# JWT turbo cams installed...



## James (Apr 29, 2002)

Just got done with the 20 minute break in!


----------



## Nismo1997 (Dec 26, 2003)

sweet


----------



## NotAnotherHonda (Aug 7, 2003)

point of this isssssssssssssssssssssssssss


----------



## James (Apr 29, 2002)

Point of this is that Tommy is a retard. That's all I was trying to say.


----------



## Nismo1997 (Dec 26, 2003)

Have you gotten a chance yet to dyno it? Feel a huge differents in power?


----------



## James (Apr 29, 2002)

just got them in so no dyno yet. and still in the 100 mile gentle breakin in period so I haven't really gotten on it but it feels "meatier"... esp. in the midrange.

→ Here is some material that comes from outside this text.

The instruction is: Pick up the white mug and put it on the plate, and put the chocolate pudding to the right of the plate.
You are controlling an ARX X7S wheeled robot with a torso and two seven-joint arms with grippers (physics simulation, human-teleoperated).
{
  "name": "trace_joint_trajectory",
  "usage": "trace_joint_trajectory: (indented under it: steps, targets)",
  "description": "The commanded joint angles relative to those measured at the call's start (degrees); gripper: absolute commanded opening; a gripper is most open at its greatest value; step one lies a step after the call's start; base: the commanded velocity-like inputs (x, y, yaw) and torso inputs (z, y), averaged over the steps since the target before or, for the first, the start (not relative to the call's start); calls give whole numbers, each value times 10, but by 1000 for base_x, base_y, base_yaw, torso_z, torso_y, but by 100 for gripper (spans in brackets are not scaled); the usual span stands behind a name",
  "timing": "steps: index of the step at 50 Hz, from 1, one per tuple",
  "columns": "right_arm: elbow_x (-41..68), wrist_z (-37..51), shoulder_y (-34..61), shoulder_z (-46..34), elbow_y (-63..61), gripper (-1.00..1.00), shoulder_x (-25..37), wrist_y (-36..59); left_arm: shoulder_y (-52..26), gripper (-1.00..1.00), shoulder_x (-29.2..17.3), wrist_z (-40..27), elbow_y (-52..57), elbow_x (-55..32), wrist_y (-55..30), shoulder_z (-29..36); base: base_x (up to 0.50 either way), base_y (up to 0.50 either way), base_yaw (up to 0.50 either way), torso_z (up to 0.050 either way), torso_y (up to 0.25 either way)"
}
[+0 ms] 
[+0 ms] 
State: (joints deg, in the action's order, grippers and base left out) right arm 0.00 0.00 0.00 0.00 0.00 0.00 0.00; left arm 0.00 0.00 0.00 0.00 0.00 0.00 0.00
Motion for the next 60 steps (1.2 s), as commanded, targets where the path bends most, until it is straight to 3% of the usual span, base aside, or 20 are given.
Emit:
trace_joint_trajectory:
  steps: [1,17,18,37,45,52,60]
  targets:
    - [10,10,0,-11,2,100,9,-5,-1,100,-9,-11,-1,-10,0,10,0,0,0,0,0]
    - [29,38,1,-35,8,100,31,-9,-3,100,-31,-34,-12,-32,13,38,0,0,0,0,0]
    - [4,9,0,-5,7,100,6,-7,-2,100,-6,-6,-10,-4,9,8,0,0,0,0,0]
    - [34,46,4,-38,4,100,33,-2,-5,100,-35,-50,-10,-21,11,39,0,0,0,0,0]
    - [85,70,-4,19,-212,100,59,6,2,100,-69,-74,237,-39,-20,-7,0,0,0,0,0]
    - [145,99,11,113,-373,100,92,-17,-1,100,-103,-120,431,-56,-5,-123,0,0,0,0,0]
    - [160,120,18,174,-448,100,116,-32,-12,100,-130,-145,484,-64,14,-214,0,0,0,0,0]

Low end does have some gains too.


----------



## Nismo1997 (Dec 26, 2003)

James said:


> just got them in so no dyno yet. and still in the 100 mile gentle breakin in period so I haven't really gotten on it but it feels "meatier"... esp. in the midrange. Low end does have some gains too.


nicee


----------



## Nuskool (Jan 5, 2004)

soooooounds great.... DYNO please..


----------



## sno (Oct 4, 2002)

what are the expected gains from those cams?


----------



## James (Apr 29, 2002)

same as Wes' car and Mike Youngs. will try to dyno.

ok let me say not QUITE the same but close to theirs...


----------



## Nismo1997 (Dec 26, 2003)

Post some pictures of your car :thumbup:


----------